Would you have an example of a norm on $\mathbb{R}^n$ ($n \ge 2$) which is not differentiable on a dense set?

Answer 1

I believe the following works: let $f:[-1,1]\to\mathbb R$ be a concave function such that $$f(-x)=f(x)$$ for all $x$, i.e. $f$ is even, and $$f(-1)=f(1)=0.$$ Suppose further that $f$ is not differentiable on a dense set. (This answer should suffice to construct such a function.) Define $$K=\{(x,y)\in\mathbb R^2\mid -f(x) \leq y\leq f(x)\}.$$ There exists a norm $\|\cdot\|$ on $\mathbb R^2$ such that $K$ is precisely the unit ball with respect to $\|\cdot\|$. You may define it by the formula $$\|(x,y)\|=\inf\{r>0\mid (x,y)\in rK\}.$$ (This is the so-called Minkowski functional associated to $K$.)
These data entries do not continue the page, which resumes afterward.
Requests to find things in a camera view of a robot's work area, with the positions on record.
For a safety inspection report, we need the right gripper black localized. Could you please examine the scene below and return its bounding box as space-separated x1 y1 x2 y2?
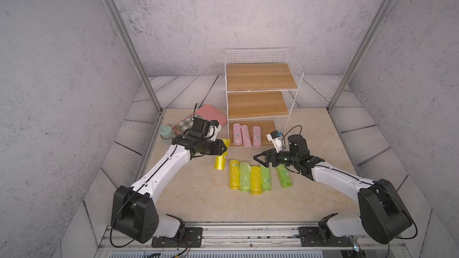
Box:
253 147 299 168

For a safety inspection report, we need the yellow bag roll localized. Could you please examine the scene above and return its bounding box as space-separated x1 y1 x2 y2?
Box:
251 166 262 195
229 160 240 189
214 139 231 170

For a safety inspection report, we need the pink bag roll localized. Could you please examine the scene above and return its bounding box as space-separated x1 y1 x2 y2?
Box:
252 125 262 148
241 125 252 148
233 123 243 146

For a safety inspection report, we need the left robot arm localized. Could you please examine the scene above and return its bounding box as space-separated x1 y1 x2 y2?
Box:
111 118 227 243

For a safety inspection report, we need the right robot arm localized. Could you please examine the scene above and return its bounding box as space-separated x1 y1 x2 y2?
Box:
254 134 415 247

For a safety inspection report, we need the green bag roll middle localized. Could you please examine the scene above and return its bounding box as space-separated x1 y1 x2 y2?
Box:
259 165 272 192

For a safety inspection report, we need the light green bag roll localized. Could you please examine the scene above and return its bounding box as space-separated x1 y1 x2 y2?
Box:
239 161 251 192

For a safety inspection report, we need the green bag roll right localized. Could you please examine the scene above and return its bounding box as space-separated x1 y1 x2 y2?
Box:
276 164 292 188

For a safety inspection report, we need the pink tray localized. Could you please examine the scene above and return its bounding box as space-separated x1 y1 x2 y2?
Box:
187 105 228 126

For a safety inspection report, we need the green checkered cloth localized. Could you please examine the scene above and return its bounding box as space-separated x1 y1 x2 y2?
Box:
174 116 193 134

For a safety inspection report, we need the mint green bottle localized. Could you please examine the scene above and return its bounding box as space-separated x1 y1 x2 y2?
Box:
159 125 176 145

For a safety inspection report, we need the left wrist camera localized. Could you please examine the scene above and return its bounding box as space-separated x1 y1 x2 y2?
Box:
206 120 222 141

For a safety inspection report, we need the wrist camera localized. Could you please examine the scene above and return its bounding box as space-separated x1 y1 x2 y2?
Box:
267 130 284 153
206 120 222 141

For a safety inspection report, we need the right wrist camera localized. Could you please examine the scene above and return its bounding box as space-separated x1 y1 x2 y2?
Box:
267 130 284 153

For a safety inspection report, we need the white wire wooden shelf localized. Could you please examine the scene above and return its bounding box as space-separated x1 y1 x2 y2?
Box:
224 48 304 146

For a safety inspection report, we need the aluminium mounting rail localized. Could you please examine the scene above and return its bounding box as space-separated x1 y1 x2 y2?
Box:
95 222 411 258

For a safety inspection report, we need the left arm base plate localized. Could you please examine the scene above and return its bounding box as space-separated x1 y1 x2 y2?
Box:
151 227 203 248

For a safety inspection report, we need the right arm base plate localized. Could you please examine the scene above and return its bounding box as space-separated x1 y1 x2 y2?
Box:
298 226 354 247

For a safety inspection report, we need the left aluminium frame post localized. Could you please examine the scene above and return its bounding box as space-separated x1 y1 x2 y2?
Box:
102 0 163 113

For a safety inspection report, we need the aluminium frame post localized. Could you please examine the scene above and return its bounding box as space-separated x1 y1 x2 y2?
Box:
102 0 163 113
327 0 394 113

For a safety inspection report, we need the right aluminium frame post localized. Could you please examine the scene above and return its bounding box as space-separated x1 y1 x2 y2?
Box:
327 0 394 113

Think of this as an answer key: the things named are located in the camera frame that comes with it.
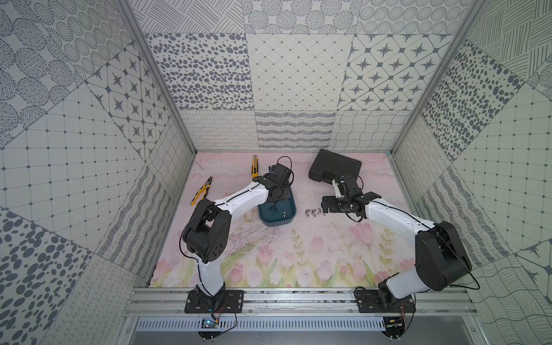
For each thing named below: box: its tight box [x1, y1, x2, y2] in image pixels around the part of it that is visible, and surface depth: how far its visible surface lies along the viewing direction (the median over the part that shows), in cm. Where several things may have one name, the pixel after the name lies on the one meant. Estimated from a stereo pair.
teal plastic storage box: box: [257, 186, 297, 227], surface depth 97 cm
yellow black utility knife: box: [251, 153, 259, 179], surface depth 116 cm
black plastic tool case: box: [308, 149, 363, 184], surface depth 112 cm
Now, observe that if $x_0\in[-1,1]$ is a point at which $f$ is non-differentiable, then $\|\cdot\|$ will be non-differentiable along the line $L(x_0)$ through the points $(x_0,f(x_0))$ and $(0,0)$.

Here's a rough sketch of this: suppose $L(x_0)$ is such a line, $a\neq 0$ and $F=\|\cdot\|$ is differentiable at $a(x_0,f(x_0))$. Then, the set of points $(x,y)$ such that $$\langle(\operatorname{grad}F)(a(x_0,f(x_0)),(x,y)\rangle=0$$ provides us with a tangent line to the curve $\|(x,y)\|=a$. (The gradient vector is non-zero, since by homogeneity, $F$ is linear and non-zero along $L(x_0)$ in a small neighborhood of $a(x_0,f(x_0))$.) But the curve $\|x,y\|=a$ is simply a scaled version of the graph of $f$, which is not differentiable at $x$, so it cannot have such a tangent line, contradiction.

Now let $A$ be the set of all points $(a,b)$ lying in some line $L(x)$ such that $f'(x)$ does not exist. Since such $x$ are dense in $[-1,1]$, we can show that $A$ is dense in the plane and we are done.